| Work request |
Reprint the lines below as they are, minus the pictures.

| Recorded data |
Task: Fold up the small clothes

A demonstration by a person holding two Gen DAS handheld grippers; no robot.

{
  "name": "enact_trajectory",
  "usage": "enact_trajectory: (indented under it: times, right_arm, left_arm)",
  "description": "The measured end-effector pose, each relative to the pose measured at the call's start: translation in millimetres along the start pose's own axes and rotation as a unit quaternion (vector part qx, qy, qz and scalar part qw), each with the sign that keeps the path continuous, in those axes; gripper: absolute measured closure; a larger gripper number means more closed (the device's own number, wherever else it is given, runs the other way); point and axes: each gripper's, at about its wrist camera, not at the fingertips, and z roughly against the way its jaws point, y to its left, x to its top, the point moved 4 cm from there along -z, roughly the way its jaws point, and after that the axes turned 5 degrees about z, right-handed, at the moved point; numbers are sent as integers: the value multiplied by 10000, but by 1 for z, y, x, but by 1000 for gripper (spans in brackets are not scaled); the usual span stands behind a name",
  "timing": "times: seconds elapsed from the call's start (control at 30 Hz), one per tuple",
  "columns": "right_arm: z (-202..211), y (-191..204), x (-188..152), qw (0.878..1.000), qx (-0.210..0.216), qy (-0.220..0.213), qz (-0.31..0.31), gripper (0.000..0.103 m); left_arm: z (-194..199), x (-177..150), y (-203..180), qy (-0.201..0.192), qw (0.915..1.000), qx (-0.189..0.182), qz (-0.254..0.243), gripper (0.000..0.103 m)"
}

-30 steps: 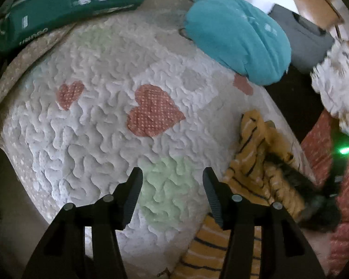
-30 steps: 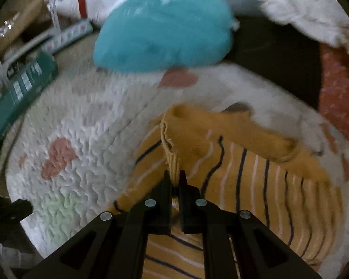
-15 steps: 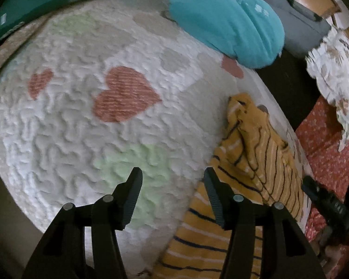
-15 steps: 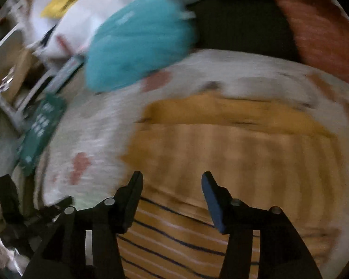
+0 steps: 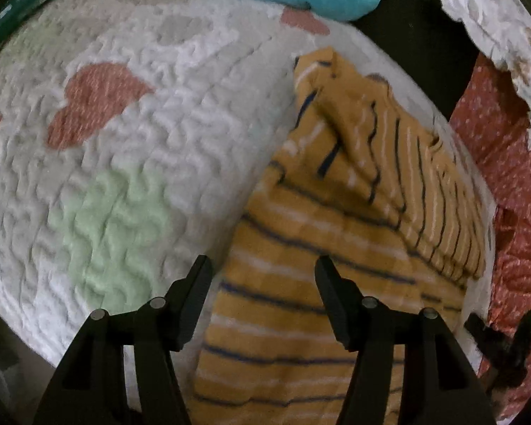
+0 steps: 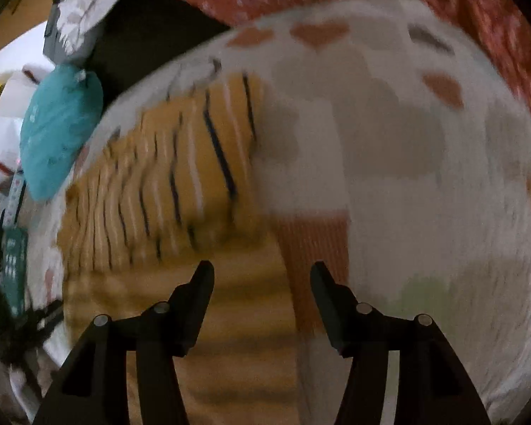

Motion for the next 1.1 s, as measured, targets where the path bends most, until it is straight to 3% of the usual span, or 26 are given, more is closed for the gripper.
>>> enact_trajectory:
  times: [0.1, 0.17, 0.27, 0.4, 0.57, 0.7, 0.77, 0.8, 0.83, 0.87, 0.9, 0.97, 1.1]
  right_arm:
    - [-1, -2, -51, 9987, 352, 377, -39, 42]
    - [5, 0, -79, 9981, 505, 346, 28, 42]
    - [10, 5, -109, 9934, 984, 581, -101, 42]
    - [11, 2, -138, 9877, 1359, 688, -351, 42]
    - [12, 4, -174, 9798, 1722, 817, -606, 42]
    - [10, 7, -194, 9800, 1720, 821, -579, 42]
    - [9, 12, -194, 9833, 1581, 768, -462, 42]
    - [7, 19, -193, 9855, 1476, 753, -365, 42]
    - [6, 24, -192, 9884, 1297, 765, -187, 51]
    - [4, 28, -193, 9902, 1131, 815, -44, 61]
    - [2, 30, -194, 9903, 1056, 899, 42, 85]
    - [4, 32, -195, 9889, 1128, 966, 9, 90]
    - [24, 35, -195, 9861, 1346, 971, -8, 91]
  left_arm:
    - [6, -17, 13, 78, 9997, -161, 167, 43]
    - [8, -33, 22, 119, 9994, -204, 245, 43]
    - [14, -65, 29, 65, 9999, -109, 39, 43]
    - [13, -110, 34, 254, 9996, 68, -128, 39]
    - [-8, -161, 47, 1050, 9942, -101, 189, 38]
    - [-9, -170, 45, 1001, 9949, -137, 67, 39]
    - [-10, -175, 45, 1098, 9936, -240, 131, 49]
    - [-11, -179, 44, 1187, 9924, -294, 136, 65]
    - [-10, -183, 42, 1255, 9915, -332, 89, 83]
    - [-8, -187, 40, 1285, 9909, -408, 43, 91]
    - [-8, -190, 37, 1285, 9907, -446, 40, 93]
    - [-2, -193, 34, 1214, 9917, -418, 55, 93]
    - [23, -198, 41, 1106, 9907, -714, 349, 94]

| Response to this task |
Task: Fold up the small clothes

A demonstration by a person holding two Gen DAS handheld grippers; no robot.

{
  "name": "enact_trajectory",
  "usage": "enact_trajectory: (indented under it: times, right_arm, left_arm)",
  "description": "The measured end-effector pose, each relative to the pose measured at the call's start: translation in millimetres along the start pose's own axes and rotation as a unit quaternion (vector part qx, qy, qz and scalar part qw), each with the sign that keeps the path continuous, in those axes; gripper: absolute measured closure; a larger gripper number means more closed (the device's own number, wherever else it is given, runs the other way); point and axes: each gripper's, at about its wrist camera, not at the fingertips, and z roughly against the way its jaws point, y to its left, x to its top, the point moved 4 cm from there along -z, roughly the way its jaws point, and after that the axes turned 5 degrees about z, right-handed, at the moved point; numbers are sent as integers: the value multiplied by 10000, but by 1 for z, y, x, but by 1000 for gripper (spans in brackets are not scaled); the usual span stands behind a name",
  "timing": "times: seconds elapsed from the call's start (control at 30 Hz), one per tuple",
  "columns": "right_arm: z (-202..211), y (-191..204), x (-188..152), qw (0.878..1.000), qx (-0.210..0.216), qy (-0.220..0.213), qz (-0.31..0.31), gripper (0.000..0.103 m); left_arm: z (-194..199), x (-177..150), y (-203..180), qy (-0.201..0.192), qw (0.915..1.000), qx (-0.189..0.182), qz (-0.254..0.243), gripper (0.000..0.103 m)"
}

-30 steps: 
-30 steps: 
-15 steps: 
-15 steps: 
+0 steps: 
+0 steps: 

Motion for the next 1.1 s, as measured, targets where the path bends most, until it is straight to 3% of the usual span, or 26 are given, more is closed for the gripper.
>>> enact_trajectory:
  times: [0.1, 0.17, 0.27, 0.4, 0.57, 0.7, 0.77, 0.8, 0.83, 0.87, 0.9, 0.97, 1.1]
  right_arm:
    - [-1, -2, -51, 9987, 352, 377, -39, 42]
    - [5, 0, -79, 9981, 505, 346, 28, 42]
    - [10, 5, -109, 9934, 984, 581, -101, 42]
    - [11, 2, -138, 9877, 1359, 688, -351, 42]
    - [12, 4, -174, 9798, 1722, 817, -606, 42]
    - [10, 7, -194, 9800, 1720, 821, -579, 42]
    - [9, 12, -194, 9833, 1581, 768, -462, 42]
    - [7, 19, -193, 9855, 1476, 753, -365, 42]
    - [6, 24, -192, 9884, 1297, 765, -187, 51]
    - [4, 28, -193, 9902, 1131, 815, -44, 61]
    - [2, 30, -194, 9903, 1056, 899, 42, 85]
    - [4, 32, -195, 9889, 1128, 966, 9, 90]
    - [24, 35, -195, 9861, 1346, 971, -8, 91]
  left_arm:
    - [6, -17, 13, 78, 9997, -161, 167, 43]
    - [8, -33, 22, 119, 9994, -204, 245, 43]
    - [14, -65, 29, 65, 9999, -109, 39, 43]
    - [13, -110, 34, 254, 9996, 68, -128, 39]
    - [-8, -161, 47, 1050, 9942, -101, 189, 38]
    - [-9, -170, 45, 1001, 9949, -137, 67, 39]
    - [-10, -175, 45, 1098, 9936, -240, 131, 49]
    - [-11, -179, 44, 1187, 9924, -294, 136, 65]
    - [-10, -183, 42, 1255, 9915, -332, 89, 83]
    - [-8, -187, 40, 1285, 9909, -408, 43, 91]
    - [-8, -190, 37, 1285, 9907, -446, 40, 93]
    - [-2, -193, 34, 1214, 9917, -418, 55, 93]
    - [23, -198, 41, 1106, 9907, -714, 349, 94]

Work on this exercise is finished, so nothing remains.